In the US, hawks within the Republican Party consider Powell’s response to the crushing of Iraq to be at best weak and at worst a betrayal of America’s national interests. Representative Tom DeLay, the House majority leader, called the road map dangerous to Israel and denounced its advocates as “neo-appeasers”. Newt Gingrich, the former speaker of House, said that the State Department under Powell was pursuing a policy of “accommodation ... that will clearly throw away all the fruits of hard-won victory in the region.”

Sharon calculates that he enjoys enough support in Washington to derail any negotiated settlement that requires Israeli concessions. The majority of his cabinet is on record as opposing an independent Palestinian state in any form, while some have come out forthrightly for what amounts to the ethnic cleansing of the West Bank and Gaza in order to establish a “Greater Israel”.

Benny Elon, the leader of the Moledet party and the tourism minister in Sharon’s cabinet, advanced as an alternative to the road map—which he described as “unworkable”—the forced “transfer” of the Palestinian population from the occupied territories to Jordan, which would then be declared a Palestinian state under the rule of the Hashemite monarchy.

Describing the Palestinian Authority as “one of the most dangerous regimes”, Elon declared that it must be destroyed, just as the “evil regimes of the Taliban and Saddam Hussein were destroyed”. While Sharon rebuked Elon after he presented his plan in the US last week, it enjoys considerable backing within the ruling rightist coalition.

Even in its official response to the road map, Tel Aviv offered little but a litany of reservations. It stressed that Israel was not bound to do anything until it deemed that the Palestinians had halted the violence. It also rejected any timetable and urged that the US alone be responsible for monitoring security issues. Spokesmen insisted that the Palestinians drop their demand for the “right of return” and said there would be no “hasty withdrawal” of troops. The only settlements tagged for possible dismantlement were two outposts near Hebron out of a total of over 100, populated by 200,000 right-wing zealots. Needless to say, there is not even a suggestion that Israel will cede Arab East Jerusalem to create the capital of a new Palestinian state.
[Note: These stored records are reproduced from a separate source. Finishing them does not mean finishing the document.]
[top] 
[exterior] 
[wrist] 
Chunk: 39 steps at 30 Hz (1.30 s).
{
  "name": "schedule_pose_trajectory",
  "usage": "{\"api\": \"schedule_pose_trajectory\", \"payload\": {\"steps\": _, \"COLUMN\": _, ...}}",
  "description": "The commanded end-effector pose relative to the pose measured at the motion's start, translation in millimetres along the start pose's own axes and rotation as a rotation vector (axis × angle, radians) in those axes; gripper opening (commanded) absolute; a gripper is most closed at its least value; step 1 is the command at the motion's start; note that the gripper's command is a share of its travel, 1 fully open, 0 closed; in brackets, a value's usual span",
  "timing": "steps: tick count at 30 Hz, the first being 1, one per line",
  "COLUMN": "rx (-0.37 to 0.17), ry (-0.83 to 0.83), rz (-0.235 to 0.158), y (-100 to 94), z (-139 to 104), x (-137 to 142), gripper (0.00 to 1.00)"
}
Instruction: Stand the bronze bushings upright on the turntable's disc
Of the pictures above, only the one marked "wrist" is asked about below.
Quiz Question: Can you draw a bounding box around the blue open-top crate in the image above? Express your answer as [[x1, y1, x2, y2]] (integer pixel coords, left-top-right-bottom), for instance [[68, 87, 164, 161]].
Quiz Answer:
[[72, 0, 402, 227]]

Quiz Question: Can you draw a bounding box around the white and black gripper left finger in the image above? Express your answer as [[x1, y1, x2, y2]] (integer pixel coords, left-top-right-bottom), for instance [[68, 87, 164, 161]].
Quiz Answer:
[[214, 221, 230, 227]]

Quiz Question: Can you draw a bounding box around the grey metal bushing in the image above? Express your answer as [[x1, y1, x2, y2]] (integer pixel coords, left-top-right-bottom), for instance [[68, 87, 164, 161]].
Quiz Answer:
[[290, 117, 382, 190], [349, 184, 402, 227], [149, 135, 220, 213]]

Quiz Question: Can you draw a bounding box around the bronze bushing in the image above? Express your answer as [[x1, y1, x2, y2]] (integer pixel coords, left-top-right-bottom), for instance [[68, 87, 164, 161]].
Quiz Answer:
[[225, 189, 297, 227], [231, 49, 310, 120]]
Speaking to Haaretz on April 14, Sharon granted that the “Iraq war created an opportunity with the Palestinians we can’t miss”, but boasted that he had told President Bush “a number of times—I made no concessions in the past, and I will make no concessions now, or ever make concessions in the future, with regard to anything that is related to the security of Israel.”

More broadly he claimed that Iraq may have been dealt with but, “Iran is making every effort to produce weapons of mass destruction and is engaged in making ballistic missiles.... Libya is making a very great effort to acquire nuclear weapons” and “in Saudi Arabia, too, there is a regime that grants sanctioned aid to terrorist organisations here.” He implied that in the future, after a period of recovery, the US may have to do something about these regimes also.

Sharon’s far-right coalition partners in the National Religious Party were less diplomatic. Their journal, Hatzofeh, commented on April 20: “No, esteemed Mr. President of the United States, your initiative to give a prize to terrorists is not acceptable to us.”

Other leading Zionist spokesmen were equally hostile. Senior vice president of the World Jewish Congress, Isi Leibler, wrote in the pro-Likud Jerusalem Post, “There are thus no circumstances in which Israel should accept the road map as it presently stands.... On the international level, Israel could never accept as honest brokers the perfidious Europeans and the dysfunctional United Nations, dominated by tyrants and governments whose anti-Israeli bias in recent months has reached unprecedented heights.” Whatever his official posture, Sharon agrees in essence with this stance.

After the Israeli raids last week, the PA’s chief negotiator, Saeb Erekat, said Israel was using tanks to respond to the publication of the road map. Sharon’s modus operandi has long been to carry out bloody provocations in order to generate reprisals by militant Palestinian groups. These, in turn, justify even harsher measures by the IDF so as to create “new facts on the ground” conducive to his abiding goal of a Greater Israel.